Aug 13, 2009 16:03
UGHHH
I'm trying to write the lyrics for this song and it is really not working out. It was so clear last week and now there's nothing. I'm so frustrated.
Jordan is home now. He got here on Sunday. And yesterday he woke up with the flu and had been miserable most of the time. I try to take care of him but now I just don't know what to do. Yesterday was fine because I felt bad for him and I wanted to make him feel better so I cooked for him and did whatever he wanted me to for him. I got him to get out of bed and eat and watch Samurai Jack with me. But today I am just done. I don't know what to do. Last night was so awkward because he was miserable and had a fever and didn't want me to even touch him. How exactly can I help when I'm not allowed to do anything? I felt totally useless. So today I'm done. He's moody and I just don't want to deal with it. I have my own shit to worry about right now.
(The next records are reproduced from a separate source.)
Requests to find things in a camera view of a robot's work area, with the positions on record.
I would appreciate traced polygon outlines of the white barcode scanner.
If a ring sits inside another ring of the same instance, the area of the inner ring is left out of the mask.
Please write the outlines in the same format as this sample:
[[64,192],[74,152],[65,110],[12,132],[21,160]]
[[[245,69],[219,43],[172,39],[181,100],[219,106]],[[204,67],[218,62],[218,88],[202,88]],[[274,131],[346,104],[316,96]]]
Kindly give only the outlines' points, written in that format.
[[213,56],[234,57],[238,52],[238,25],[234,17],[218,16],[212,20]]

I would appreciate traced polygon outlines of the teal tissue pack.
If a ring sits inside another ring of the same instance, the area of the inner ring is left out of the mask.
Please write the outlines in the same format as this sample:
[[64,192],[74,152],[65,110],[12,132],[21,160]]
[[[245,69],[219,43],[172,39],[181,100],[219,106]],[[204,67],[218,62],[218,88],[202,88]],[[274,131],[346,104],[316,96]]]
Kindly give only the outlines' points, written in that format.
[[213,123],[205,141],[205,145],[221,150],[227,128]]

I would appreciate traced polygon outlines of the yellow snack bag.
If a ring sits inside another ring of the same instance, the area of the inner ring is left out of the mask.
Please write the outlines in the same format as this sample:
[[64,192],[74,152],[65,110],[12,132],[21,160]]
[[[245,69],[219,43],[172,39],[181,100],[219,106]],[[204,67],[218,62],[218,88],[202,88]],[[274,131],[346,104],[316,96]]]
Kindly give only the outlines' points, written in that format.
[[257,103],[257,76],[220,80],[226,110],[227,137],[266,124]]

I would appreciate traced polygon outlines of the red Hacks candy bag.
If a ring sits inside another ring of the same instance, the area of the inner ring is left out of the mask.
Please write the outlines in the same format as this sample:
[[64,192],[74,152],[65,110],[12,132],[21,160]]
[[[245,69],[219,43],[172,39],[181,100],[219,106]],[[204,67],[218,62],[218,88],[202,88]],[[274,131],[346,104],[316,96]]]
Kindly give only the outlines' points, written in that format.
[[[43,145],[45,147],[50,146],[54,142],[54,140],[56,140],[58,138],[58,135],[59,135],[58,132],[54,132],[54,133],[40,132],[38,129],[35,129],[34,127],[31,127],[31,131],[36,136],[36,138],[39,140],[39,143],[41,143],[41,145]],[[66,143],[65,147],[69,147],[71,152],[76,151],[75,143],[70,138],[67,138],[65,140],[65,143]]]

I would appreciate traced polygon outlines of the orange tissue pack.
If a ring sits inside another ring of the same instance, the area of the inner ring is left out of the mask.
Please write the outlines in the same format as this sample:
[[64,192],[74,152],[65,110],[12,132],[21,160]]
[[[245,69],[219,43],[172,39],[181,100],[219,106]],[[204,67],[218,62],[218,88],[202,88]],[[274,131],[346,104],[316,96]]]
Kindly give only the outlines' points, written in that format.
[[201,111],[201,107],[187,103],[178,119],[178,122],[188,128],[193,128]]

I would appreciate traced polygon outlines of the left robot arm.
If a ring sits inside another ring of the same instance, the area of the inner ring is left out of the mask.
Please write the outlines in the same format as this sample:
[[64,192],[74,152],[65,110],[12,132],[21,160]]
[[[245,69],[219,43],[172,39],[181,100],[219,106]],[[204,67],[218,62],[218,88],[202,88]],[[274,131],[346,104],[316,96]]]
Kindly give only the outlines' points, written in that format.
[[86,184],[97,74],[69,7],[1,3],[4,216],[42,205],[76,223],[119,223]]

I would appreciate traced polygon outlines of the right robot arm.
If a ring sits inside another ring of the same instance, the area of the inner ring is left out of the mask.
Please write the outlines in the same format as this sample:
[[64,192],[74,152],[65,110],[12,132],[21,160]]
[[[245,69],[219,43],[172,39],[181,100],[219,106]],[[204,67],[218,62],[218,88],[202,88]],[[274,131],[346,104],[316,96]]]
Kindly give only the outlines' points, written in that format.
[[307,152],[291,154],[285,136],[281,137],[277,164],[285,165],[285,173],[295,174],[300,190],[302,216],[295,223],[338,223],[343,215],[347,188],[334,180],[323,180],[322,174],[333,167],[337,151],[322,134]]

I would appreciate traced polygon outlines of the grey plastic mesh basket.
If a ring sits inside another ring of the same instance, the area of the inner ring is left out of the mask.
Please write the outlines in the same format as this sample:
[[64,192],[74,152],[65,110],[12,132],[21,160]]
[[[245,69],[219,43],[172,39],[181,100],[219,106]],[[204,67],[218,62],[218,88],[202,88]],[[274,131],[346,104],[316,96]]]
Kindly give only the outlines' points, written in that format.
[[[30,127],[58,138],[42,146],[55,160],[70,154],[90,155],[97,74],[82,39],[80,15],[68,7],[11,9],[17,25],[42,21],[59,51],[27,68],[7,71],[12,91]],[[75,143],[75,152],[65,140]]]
So this morning he wanted to sleep in really late so I went to the living room to work on my new song. The shitty thing about working on my music is that I have to do it on Jordan's computer because he has the MIDI keyboard and Reason hooked up. Since it's all on his computer, I can only work on my music (things other than playing guitar and writing lyrics) when he is either asleep or not home. So when I finally got him out of bed (past noon and he had gone to bed at 8pm) I had to give up the computer. I got him up, played him my song, went to the bathroom, and when I came back he was on the computer. So that was the end of that. So then I tried to work on the lyrics with my guitar and it just hasn't been working.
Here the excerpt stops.